John Owen (1616-1683): ‘Gifts which in their own nature exceed the whole power of all our faculties, that dispensation of the Spirit is long since ceased and where it is now pretended unto by any, it may justly be suspected as an enthusiastic delusion’ (Works IV, 518).
Thomas Watson (c 1620-1686): ‘Sure, there is as much need of ordination now as in Christ’s time and in the time of the apostles, there being then extraordinary gifts in the church which are now ceased’ (The Beatitudes, 140).
Matthew Henry (1662-1714): Speaking of the ‘gift of tongues,’ he said, “These and other gifts of prophecy, being a sign, have long since ceased and been laid aside, and we have no encouragement to expect the revival of them; but, on the contrary, are directed to call the Scriptures the more sure word of prophecy, more sure than voices from Heaven; and to them we are directed to take heed, to search them, and to hold them fast …’ (Preface to Vol IV of his Exposition of the OT & NT, vii).
Jonathan Edwards (1703-1758): ‘Of the extraordinary gifts, they were given ‘in order to the founding and establishing of the church in the world.
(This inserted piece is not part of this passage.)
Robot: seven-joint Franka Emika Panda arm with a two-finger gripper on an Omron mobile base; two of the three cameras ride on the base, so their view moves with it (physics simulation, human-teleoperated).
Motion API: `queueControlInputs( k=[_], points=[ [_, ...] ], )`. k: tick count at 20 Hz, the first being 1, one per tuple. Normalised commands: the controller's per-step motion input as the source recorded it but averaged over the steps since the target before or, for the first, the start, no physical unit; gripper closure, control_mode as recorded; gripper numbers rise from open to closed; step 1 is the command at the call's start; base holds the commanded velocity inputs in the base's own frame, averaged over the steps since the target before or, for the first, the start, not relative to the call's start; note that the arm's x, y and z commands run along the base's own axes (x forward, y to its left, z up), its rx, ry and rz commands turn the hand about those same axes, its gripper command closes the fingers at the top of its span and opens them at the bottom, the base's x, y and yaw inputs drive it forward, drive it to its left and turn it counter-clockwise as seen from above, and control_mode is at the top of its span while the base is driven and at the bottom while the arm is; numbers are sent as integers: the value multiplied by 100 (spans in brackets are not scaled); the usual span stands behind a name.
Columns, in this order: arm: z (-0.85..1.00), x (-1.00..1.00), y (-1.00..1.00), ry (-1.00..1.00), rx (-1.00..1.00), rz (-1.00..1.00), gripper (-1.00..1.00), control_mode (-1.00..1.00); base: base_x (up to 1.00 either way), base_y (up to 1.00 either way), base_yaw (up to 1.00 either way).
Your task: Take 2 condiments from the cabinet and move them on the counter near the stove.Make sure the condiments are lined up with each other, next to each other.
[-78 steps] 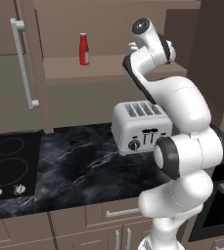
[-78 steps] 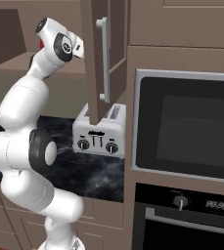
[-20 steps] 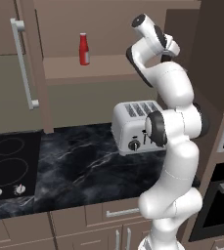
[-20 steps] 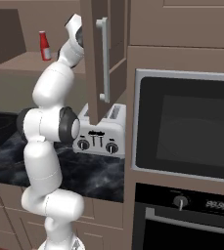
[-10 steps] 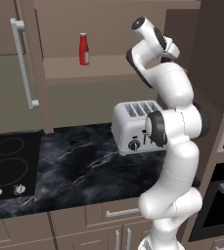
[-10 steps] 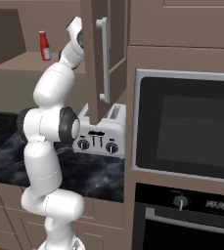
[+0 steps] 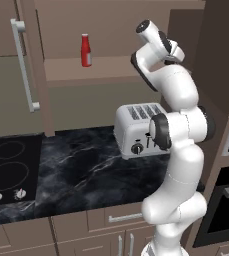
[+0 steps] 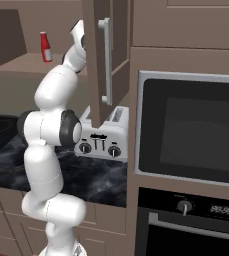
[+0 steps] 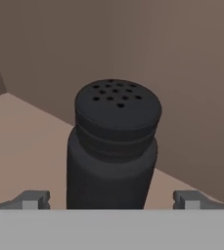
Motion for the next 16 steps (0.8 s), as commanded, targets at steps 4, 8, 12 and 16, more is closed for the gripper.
queueControlInputs(
  k=[4,8,12,16],
  points=[
    [-4,0,-1,2,0,-1,-100,-100,0,0,0],
    [-2,0,0,2,0,-1,100,-100,0,0,0],
    [0,0,0,3,0,-1,100,-100,0,0,0],
    [-3,0,0,0,0,0,100,-100,0,0,0]
  ],
)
But since the canon of Scriptures has been completed, and the Christian church fully founded and established, these extraordinary gifts have ceased’ (Charity and its Fruits, 29).
George Whitefield (1714-1770): ‘… the karismata, the miraculous gifts conferred on the primitive church … have long ceased …’ (Second Letter to the Bishop of London, Works, Vol. IV, 167).
James Buchanan (1804-1870): ‘The miraculous gifts of the Spirit have long since been withdrawn. They were used for a temporary purpose’ (The Office and Work of the Holy Spirit, 34)
Robert L. Dabney (1820-1898): ‘After the early church had been established, the same necessity for supernatural signs now no longer existed, and God, Who is never wasteful in His expedients, withdrew them … miracles, if they became ordinary, would cease to be miracles, and would be referred by men to customary law’ (‘Prelacy a Blunder,’ Discussions: Evangelical and Theological, Vol. 2, 236-237).
Benjamin B. Warfield (1851-1921): ‘These gifts were … distinctively the authentication of the apostles. They were part of the credentials of the apostles as the authoritative agents of God in founding the church. Their function thus confirmed them to distinctively the apostolic church and they necessarily passed away with it’ (Counterfeit Miracles, 6).